Only the lines holding "perforated" are wanted. Copy every one from the records below.

Listed entries:
# # # # # # #
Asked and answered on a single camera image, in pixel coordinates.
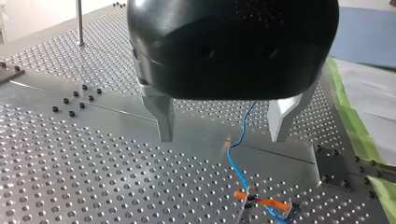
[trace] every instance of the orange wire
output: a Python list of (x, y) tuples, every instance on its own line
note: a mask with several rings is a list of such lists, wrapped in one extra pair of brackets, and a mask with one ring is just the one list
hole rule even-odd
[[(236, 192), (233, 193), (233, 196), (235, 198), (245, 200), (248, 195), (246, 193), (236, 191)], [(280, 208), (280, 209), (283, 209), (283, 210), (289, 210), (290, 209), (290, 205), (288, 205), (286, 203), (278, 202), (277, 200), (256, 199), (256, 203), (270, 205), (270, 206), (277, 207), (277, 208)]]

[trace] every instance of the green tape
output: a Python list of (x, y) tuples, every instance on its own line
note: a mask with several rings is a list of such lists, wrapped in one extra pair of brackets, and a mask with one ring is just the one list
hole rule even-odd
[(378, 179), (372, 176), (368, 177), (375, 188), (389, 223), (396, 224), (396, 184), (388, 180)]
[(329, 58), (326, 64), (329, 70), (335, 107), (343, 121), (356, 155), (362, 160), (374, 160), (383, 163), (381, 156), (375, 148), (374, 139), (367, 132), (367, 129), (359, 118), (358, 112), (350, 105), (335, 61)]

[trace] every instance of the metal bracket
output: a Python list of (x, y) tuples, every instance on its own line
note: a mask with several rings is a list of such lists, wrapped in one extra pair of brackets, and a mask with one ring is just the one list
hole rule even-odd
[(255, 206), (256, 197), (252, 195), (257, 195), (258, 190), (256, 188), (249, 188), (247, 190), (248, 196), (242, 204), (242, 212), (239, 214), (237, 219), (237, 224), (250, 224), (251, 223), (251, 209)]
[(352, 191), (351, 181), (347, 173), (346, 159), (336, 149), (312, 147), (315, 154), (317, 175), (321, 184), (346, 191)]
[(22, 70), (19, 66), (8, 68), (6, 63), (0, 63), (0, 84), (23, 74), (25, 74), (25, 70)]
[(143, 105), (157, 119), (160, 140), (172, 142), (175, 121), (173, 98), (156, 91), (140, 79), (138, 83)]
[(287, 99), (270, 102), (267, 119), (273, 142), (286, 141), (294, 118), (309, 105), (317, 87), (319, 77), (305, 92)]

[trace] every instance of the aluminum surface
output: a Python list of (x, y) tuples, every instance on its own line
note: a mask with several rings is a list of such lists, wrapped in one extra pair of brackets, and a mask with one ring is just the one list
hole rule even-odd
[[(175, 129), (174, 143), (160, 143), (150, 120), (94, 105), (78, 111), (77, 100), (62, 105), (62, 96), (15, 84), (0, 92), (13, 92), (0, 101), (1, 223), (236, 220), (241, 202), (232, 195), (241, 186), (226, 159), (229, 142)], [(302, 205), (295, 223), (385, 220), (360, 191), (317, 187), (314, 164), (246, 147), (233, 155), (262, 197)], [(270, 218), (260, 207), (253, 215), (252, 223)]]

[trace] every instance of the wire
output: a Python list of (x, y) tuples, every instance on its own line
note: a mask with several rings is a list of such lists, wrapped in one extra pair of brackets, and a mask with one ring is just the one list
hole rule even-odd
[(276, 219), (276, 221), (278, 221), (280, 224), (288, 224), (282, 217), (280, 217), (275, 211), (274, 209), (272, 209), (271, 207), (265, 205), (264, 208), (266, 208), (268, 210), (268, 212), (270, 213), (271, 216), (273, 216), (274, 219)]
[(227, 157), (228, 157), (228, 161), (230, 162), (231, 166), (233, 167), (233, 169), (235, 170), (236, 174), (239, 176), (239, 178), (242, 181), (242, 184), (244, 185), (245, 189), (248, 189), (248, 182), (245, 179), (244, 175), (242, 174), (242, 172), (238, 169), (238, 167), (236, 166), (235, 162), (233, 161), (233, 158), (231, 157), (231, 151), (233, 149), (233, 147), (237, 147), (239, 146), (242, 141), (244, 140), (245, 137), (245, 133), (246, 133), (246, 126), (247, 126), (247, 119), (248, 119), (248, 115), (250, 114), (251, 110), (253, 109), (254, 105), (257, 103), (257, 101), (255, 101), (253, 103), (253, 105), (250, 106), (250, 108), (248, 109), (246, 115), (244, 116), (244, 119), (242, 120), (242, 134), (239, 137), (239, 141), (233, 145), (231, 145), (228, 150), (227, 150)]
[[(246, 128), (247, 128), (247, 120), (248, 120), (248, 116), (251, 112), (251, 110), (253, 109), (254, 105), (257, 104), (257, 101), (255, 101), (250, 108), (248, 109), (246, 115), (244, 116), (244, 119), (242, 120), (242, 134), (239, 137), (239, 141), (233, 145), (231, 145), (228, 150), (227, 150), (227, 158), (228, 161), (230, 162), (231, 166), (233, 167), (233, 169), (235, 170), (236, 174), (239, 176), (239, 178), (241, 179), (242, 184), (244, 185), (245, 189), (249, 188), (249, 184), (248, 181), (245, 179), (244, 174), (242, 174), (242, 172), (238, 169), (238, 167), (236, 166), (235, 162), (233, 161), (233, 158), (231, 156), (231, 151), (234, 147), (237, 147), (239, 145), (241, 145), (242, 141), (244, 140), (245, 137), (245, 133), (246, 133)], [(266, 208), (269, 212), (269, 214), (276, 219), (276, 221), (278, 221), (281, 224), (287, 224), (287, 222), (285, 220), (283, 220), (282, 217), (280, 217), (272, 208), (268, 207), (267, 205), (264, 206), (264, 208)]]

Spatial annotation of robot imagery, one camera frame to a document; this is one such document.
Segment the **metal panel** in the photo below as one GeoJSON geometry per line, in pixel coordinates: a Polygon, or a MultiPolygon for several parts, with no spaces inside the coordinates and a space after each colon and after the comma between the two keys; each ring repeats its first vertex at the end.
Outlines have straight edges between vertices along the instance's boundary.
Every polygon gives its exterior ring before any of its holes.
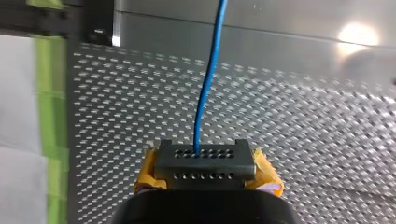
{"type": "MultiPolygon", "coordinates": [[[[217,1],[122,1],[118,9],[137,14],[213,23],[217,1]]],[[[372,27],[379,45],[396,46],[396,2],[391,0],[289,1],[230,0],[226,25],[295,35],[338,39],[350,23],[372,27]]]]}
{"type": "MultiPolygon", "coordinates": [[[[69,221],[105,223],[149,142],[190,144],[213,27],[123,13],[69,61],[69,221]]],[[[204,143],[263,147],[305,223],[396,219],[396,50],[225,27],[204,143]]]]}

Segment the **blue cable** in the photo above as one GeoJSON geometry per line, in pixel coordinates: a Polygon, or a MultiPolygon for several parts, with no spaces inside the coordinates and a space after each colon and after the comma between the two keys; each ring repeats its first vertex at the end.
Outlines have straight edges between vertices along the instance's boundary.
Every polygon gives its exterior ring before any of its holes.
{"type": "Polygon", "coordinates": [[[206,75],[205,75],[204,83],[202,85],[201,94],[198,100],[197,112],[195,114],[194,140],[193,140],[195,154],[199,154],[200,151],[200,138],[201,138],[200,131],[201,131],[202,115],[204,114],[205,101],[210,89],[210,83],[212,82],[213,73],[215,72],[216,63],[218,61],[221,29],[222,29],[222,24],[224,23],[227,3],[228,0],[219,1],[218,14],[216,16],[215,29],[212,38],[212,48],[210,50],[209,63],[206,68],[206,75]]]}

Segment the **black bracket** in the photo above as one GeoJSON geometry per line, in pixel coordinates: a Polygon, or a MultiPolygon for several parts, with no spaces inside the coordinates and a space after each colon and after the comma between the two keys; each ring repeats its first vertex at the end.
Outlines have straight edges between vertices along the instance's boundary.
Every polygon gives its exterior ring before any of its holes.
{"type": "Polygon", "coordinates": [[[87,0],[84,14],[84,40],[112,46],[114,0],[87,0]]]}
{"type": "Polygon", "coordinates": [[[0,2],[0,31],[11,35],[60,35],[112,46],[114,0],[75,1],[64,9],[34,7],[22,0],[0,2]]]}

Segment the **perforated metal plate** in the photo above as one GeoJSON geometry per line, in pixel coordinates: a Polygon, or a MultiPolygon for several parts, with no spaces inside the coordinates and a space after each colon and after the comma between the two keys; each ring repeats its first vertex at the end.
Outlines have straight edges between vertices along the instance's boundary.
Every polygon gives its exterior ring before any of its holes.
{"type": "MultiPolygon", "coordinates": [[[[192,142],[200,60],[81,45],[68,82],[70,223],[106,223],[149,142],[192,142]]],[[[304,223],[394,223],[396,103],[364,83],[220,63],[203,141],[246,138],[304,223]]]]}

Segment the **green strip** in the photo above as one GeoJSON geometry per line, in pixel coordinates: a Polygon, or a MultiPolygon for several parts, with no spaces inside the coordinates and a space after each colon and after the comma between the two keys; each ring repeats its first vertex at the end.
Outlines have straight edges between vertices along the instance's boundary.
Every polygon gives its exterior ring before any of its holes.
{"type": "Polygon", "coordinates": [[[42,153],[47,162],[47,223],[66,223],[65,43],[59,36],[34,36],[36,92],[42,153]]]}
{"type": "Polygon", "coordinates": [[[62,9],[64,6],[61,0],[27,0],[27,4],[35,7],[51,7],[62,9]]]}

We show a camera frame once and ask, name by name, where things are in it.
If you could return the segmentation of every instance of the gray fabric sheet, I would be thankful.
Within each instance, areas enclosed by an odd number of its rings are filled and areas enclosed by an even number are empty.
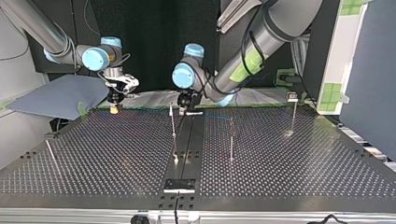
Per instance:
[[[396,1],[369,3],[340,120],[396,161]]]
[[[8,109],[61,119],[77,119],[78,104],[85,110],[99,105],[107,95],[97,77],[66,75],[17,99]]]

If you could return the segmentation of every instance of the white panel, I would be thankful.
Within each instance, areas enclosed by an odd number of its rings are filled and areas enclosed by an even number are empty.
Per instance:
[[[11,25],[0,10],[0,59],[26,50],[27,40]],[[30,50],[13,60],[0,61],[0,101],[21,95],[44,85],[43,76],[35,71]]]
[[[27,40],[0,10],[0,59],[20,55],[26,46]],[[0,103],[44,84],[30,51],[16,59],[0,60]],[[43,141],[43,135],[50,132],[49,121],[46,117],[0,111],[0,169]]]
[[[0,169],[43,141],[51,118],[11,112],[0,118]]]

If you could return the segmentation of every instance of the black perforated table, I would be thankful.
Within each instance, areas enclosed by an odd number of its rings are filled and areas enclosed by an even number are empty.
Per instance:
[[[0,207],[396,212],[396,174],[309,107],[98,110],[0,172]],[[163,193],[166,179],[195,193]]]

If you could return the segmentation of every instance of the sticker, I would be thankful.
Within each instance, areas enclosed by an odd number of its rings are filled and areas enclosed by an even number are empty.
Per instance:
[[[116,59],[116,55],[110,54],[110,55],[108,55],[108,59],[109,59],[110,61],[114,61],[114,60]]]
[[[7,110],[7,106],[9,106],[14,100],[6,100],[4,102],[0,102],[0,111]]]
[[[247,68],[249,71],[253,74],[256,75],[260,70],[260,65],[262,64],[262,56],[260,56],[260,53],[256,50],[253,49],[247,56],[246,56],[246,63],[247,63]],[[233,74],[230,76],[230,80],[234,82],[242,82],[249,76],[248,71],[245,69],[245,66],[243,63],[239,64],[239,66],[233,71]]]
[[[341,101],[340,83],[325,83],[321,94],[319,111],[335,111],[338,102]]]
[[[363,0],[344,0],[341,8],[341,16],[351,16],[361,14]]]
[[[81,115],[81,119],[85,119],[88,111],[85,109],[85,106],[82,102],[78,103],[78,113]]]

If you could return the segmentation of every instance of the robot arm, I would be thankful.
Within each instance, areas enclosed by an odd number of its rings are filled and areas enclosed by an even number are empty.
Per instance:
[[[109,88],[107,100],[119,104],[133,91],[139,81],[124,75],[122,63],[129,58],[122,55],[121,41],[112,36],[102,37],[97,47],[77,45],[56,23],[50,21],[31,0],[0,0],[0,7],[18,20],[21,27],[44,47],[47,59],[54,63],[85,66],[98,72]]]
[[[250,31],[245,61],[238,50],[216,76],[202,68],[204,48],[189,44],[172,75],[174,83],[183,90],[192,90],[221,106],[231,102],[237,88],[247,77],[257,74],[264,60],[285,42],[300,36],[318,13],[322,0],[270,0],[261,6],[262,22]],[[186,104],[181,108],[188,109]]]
# # # # # # #
Problem solution:
Segment the **perforated metal plate** in the photo above as one GeoJSON geometry per line, in pixel coordinates: a Polygon, or a MultiPolygon for several parts, with no spaces inside the coordinates and a space after each colon and after the comma between the two keys; each ring repeats its first vertex at the end.
If you could return the segmentation of every instance of the black perforated table, I would be thankful.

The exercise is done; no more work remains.